EXERCISE:
From the line containing "teach pendant near." to the end of the listing, write out every line exactly; leave out everything else.

##############################

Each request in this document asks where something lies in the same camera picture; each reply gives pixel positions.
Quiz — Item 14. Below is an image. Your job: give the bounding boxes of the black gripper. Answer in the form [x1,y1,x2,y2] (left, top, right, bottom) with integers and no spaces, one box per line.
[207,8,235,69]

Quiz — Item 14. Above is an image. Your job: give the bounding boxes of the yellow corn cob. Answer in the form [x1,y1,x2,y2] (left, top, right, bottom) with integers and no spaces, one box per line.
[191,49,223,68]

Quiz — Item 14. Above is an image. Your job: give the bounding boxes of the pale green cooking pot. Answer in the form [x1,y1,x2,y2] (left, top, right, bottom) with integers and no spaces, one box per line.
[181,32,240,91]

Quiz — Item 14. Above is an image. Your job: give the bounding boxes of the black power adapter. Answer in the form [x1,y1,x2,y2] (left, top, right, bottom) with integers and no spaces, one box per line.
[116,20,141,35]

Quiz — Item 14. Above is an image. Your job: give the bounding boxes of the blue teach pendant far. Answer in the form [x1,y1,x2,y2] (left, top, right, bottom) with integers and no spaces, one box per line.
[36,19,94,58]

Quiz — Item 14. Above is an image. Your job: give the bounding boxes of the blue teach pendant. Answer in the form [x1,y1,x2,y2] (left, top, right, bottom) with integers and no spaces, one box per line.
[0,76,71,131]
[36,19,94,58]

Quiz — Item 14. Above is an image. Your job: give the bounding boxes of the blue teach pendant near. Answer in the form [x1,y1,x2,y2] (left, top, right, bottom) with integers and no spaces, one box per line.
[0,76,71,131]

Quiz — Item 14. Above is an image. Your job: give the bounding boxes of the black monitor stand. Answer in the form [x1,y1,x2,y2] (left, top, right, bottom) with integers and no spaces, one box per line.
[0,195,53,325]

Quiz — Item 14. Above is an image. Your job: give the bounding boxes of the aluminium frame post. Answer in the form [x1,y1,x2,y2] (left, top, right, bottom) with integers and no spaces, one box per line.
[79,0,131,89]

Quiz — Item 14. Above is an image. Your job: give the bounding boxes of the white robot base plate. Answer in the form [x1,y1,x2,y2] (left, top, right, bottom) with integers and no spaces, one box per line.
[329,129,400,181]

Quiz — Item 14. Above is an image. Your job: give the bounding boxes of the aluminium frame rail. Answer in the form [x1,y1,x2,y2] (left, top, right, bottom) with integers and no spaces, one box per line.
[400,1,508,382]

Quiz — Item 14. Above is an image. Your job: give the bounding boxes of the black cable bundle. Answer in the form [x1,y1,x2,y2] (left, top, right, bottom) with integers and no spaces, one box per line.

##############################

ANSWER:
Quiz — Item 14. Above is an image. Your job: give the bounding boxes of the blue teach pendant near. Answer in the form [x1,y1,x2,y2] (left, top, right, bottom) with integers and no spaces, one box per line.
[0,76,71,131]

Quiz — Item 14. Above is an image. Your job: give the bounding boxes of the black monitor stand. Answer in the form [x1,y1,x2,y2] (left, top, right, bottom) with integers and no spaces, one box per line.
[0,195,53,325]

Quiz — Item 14. Above is an image. Your job: give the bounding boxes of the aluminium frame post. Answer in the form [x1,y1,x2,y2] (left, top, right, bottom) with integers and no spaces, one box per line.
[79,0,131,89]

Quiz — Item 14. Above is an image. Your job: give the bounding boxes of the white robot base plate. Answer in the form [x1,y1,x2,y2] (left, top, right, bottom) with integers and no spaces, one box per line.
[329,129,400,181]

Quiz — Item 14. Above is an image. Your job: give the bounding boxes of the aluminium frame rail. Answer in the form [x1,y1,x2,y2] (left, top, right, bottom) with integers and no spaces, one box per line.
[400,1,508,382]

Quiz — Item 14. Above is an image. Your job: give the bounding boxes of the black cable bundle. Answer in the form [x1,y1,x2,y2] (left, top, right, bottom) with integers and no spaces, one box per line.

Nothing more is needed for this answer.